Human-in-the-Loop (HITL): People review/approve AI outputs. Why it matters: Adds safety and learning for high-impact tasks.
Guardrails: Rules that restrict inputs/outputs (redaction, allow/deny lists, content filters). Why it matters: Reduces risk and enforces policy.
Feedback Loop: Capturing user edits/ratings to improve the system. Why it matters: Drives continuous quality gains.
Drift: Quality degrades over time as data or behavior changes. Why it matters: Requires re-evaluation, re-embedding, or model updates.
🔐 Security, privacy, and governance
PII (Personally Identifiable Information): Data that identifies the user as a person (full name, address, ID number). Why it matters: Must be protected, redacted, and handled per policy/law.
Data Leakage: Sensitive info exposed by accident (logs, prompts, outputs). Why it matters: Set retention, masking, and access controls.

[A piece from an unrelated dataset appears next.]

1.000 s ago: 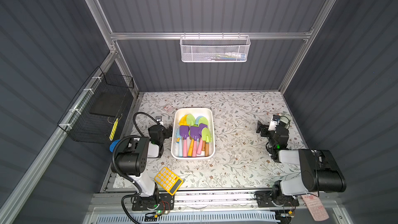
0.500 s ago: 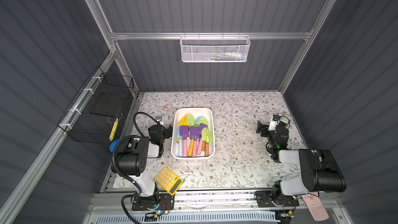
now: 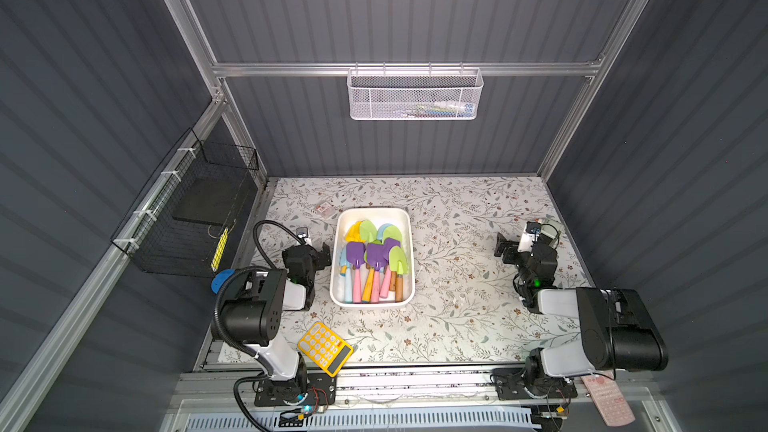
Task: Take the shovel out of the storage box
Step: Pick up the shovel from the storage box.
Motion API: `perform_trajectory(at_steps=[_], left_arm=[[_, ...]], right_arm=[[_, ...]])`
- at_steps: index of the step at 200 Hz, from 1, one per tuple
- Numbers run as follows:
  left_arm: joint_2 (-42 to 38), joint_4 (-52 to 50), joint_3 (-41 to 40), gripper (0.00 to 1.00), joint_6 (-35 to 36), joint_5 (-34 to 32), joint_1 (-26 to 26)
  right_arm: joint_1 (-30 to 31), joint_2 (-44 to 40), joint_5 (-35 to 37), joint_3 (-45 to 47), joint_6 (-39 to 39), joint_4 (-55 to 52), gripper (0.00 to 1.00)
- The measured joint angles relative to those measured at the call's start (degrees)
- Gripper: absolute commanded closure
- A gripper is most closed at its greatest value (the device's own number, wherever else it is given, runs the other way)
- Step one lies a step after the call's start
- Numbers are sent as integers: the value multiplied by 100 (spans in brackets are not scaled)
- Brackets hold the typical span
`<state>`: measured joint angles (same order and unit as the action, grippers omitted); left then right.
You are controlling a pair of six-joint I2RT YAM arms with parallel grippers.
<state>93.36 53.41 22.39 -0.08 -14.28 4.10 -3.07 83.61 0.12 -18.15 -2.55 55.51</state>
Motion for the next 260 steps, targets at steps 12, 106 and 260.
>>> perform_trajectory(at_steps=[12,106,260], left_arm=[[-385,-184,-7,0,-61,-195,11],[-1657,-3283,1462,0,-1266,-962,79],[-2415,-5711,2850,0,-2634,1279,114]], right_arm=[[0,-127,24,0,-2,-118,1],[0,-1381,1663,-2264,-1788,-4559,1],[1668,-2476,1449,-4113,-2216,-8572,1]])
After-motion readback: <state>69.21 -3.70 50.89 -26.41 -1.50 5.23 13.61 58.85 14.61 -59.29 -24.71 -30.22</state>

Red Teaming: Deliberately stress-testing for failures and abuse. Why it matters: Reveals weaknesses before attackers or customers do.
Isolation / Data Residency: Keeping data in specific regions or separate environments. Why it matters: Compliance and contractual obligations.

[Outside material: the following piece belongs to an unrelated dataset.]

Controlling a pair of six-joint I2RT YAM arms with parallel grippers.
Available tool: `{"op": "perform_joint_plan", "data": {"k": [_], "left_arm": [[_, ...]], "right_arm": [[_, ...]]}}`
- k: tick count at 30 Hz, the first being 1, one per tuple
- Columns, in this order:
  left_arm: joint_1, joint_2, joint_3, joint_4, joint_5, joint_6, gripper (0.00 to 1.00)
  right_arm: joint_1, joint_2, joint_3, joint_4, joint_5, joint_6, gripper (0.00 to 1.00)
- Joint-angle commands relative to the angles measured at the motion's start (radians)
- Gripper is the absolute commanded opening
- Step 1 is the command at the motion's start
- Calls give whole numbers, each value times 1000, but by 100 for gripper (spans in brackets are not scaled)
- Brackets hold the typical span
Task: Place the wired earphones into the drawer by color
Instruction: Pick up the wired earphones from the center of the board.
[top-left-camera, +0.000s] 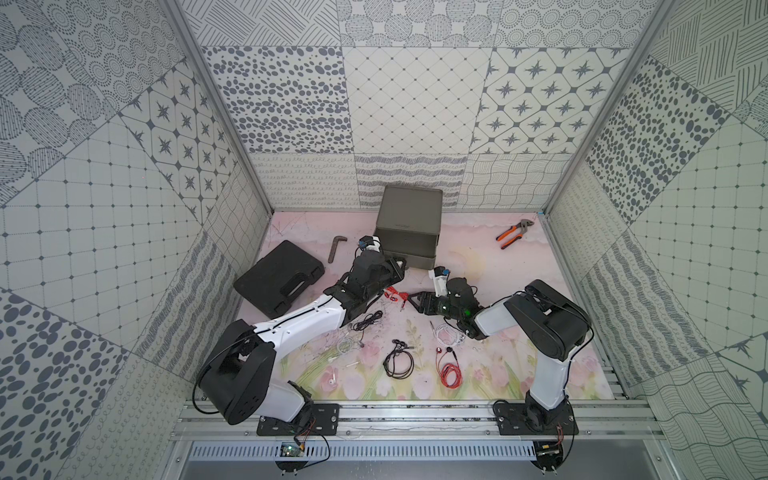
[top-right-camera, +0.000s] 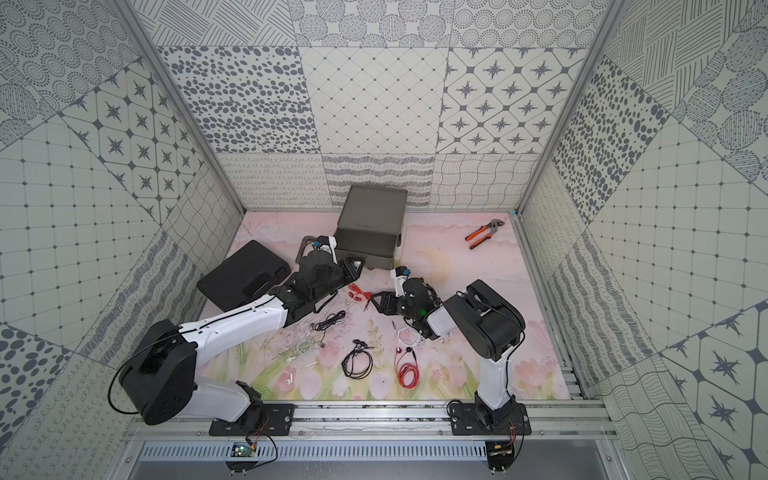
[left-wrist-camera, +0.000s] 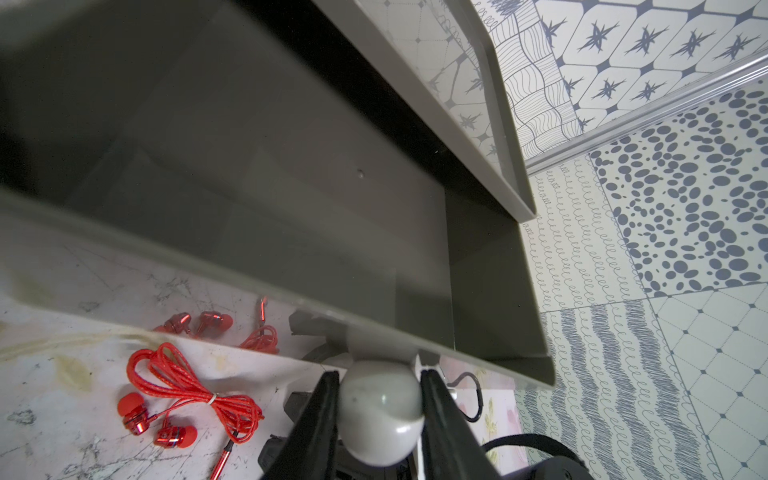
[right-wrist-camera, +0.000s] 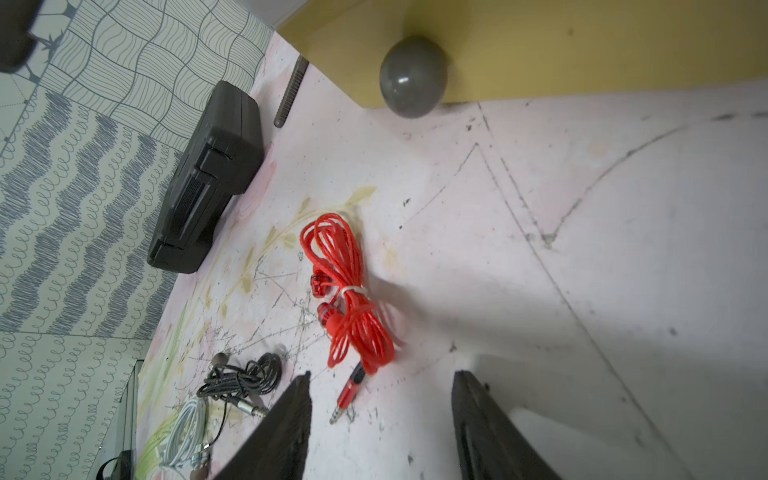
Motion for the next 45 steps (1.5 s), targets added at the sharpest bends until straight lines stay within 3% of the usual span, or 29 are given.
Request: {"op": "perform_joint_plan", "data": {"k": [1, 8, 18, 30, 37, 45], "left_arm": [[-1, -4, 15, 43, 2, 10, 25], [-2, -8, 14, 38, -2, 15, 25], [-2, -3, 12, 40, -1, 9, 25], [-1, -2, 12, 40, -1, 6, 24], [-2, -16, 9, 27, 0, 12, 23], [-2, -27, 2, 22, 11, 9, 23]], "right_arm": [[11, 36, 30, 70, 28, 33, 56], [22, 81, 64, 89, 29, 63, 44], [35, 107, 91, 74, 40, 73, 37], [35, 82, 72, 73, 36, 84, 8], [34, -16, 11, 46, 50, 99, 1], [32, -252, -75, -177, 139, 57, 0]]}}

Audit Logging: Recording who did what, when, and with which data. Why it matters: Essential for investigations and certifications.
💸 Cost & architecture basics
Usage-Based Pricing: Paying per token, image, or minute. Why it matters: Aligns cost with usage; watch for spikes.
Caching: Reusing previous results when the same question appears. Why it matters: Cuts latency and cost dramatically.
Orchestration: The glue code connecting prompts, tools, retrieval, and business logic. Why it matters: Where reliability and scalability live.
Fallback & Routing: Sending requests to different models or paths based on the task. Why it matters: Balances quality, cost, and uptime.
🖼️ Putting it together (one picture)
Most production systems look like this:
User → Prompt/Template → Retrieval (embeddings + vector DB) → Model (with tools) → Guardrails → Output + Citations → Feedback/Eval. If you can describe your design in those blocks, you’re speaking the language.
📌 Key takeaways
Learn the building blocks (LLM, embeddings, RAG, fine-tuning); the rest are variations.
Keep facts in your content (retrieval) and behavior in your model settings/tuning.
Always pair guardrails + evals with any user-facing AI.
Manage the business trade-offs: quality, latency, and cost.
☑️ Executive checklist
Confirm your team uses RAG for factual answers; require citations for critical workflows.
Standardize prompt templates and a system prompt; store them in version control.
Define a small eval set (50–100 real cases) and track a weekly quality score.
Enforce guardrails: PII redaction, content filtering, role-based access, audit logs.
Monitor cost drivers: token counts, context size, and cache hit rate.
Set SLAs for latency and throughput; test under peak loads.
Establish a change process for model swaps, fine-tunes, and retrieval tweaks.
Run periodic red-team tests and review drift; re-embed content on a schedule.
Document data flows and residency; confirm vendor contractual protections.
Educate stakeholders with this glossary; make it part of onboarding.
🧠 Final thoughts
AI vocabulary doesn’t need to be a maze. Learn a few building blocks (LLM, embeddings, RAG, fine-tuning), pair them with guardrails and simple metrics, and you can make confident, fast decisions without getting lost in jargon.
Start with clarity. Define the user problem first; pick the smallest workflow that matters.
Keep facts separate from behavior. Use RAG for knowledge, fine-tuning for tone/format.
Measure what you ship. Track quality, latency, and cost from day one.
Protect the basics. Permissions, PII redaction, audit logs—table stakes for trust.
Iterate in weeks, not quarters. Small eval set, tight feedback loop, steady improvements.
Next 30 minutes:
List one high-volume question your teams repeat.
Identify the 5–10 source docs you’d need to answer it reliably.
Sketch the flow: Prompt → Retrieval → Model → Guardrails → Output + Citations.
If you can describe the system in those blocks—and explain each term in plain English—you’re ready to lead the discussion, not just sit through it.